Check each line of the material that follows, and copy those holding the string "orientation".
*** Opening Given records ***
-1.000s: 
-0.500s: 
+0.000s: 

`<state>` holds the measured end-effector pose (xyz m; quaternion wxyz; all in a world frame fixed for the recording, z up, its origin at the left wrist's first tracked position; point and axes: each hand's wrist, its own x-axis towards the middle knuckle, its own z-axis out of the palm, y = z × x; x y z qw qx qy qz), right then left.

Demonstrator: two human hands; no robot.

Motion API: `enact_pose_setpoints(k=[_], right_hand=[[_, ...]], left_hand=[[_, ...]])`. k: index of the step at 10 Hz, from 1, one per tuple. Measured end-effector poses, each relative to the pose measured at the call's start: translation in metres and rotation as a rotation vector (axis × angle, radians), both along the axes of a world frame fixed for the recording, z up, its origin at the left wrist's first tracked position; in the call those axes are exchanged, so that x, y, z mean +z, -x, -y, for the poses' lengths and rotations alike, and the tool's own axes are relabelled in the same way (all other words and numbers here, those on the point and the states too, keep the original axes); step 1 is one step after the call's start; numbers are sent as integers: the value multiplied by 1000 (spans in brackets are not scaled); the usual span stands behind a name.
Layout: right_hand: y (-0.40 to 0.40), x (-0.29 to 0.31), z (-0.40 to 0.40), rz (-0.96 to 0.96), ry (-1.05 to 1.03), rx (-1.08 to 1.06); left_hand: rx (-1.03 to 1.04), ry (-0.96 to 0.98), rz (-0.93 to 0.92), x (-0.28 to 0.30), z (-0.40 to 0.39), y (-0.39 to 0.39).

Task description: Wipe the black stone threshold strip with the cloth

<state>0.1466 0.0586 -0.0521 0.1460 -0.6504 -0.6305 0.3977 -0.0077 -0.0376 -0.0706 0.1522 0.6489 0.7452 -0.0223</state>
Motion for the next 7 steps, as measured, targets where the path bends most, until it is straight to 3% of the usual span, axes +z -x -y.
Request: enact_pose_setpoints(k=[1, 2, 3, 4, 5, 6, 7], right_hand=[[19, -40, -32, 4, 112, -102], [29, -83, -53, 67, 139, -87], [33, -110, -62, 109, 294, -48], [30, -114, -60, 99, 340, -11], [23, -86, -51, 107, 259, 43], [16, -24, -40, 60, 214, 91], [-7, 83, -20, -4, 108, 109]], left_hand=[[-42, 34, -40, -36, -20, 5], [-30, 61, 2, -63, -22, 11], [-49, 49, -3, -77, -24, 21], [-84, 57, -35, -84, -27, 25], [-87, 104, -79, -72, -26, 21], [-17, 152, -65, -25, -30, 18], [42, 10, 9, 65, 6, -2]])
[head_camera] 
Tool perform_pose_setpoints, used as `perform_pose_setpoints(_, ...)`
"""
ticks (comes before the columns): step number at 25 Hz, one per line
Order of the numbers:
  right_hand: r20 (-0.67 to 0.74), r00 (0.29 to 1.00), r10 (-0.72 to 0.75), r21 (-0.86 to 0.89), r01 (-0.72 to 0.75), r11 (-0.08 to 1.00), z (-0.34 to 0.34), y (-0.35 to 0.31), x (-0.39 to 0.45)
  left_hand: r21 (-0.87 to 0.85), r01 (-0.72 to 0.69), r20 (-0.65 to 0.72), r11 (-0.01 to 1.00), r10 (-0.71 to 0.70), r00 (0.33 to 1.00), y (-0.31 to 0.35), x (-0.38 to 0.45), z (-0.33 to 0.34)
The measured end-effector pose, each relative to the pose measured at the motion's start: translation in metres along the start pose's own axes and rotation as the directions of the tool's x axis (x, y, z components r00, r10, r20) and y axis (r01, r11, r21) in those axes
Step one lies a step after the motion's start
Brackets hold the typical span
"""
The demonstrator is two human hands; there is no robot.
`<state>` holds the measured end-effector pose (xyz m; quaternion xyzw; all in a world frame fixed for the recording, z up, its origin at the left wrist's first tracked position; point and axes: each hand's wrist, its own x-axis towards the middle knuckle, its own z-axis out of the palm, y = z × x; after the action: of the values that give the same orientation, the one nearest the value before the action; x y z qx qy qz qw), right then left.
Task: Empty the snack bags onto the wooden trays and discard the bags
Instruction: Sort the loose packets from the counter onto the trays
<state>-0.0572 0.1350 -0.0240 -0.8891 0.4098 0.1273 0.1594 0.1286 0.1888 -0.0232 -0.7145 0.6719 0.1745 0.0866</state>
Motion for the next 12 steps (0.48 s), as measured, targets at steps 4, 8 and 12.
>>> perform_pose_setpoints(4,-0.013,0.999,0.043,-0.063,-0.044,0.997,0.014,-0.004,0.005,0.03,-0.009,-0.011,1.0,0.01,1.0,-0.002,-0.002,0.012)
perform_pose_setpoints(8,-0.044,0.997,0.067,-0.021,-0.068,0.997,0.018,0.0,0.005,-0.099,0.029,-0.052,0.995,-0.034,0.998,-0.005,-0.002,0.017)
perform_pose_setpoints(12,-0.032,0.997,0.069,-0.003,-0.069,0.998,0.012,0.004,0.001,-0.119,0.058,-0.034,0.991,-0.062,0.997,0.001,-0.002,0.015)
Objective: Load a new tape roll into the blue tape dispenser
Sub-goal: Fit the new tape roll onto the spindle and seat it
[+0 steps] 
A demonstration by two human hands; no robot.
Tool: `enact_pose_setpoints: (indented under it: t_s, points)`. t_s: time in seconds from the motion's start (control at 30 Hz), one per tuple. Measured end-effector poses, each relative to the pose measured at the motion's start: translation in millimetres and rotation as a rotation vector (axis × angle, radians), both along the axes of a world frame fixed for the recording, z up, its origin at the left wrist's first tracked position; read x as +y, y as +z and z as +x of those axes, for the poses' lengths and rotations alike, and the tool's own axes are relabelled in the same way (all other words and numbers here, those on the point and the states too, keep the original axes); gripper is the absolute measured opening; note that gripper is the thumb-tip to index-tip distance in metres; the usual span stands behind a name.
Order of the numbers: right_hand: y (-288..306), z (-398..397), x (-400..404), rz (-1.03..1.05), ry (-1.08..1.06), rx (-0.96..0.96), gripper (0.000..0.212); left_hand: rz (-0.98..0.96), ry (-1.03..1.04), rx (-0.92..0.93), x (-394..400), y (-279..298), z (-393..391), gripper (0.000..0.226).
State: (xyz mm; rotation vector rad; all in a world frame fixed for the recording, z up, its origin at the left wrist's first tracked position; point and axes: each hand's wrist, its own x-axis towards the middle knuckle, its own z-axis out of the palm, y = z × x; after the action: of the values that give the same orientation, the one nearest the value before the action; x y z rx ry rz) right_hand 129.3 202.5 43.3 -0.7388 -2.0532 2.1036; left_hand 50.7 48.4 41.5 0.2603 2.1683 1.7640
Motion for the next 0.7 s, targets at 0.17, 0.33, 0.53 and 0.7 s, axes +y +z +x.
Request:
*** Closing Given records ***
*Your solution*.
`<state>` holds the measured end-effector pose (xyz m; quaternion xyzw; all in a world frame fixed for the recording, z up, its origin at the left wrist's first tracked position; point and axes: each hand's wrist, its own x-axis towards the middle knuckle, its own z-axis out of the palm, y = z × x; after the action: of the values that give the same orientation, the one nearest the value before the action; x y z qx qy qz qw), right then left.
State: (xyz mm; rotation vector rad; all in a world frame fixed for the recording, z up, its origin at the left wrist's first tracked position; point and axes: each hand's wrist, its own x-axis towards the middle knuckle, its own z-axis out of the palm, y = z × x; after the action: of the values that give the same orientation, the one nearest the value before the action; x y z rx ry rz) right_hand 129.3 202.5 43.3 -0.7388 -2.0532 2.1036; left_hand 50.7 48.4 41.5 0.2603 2.1683 1.7640

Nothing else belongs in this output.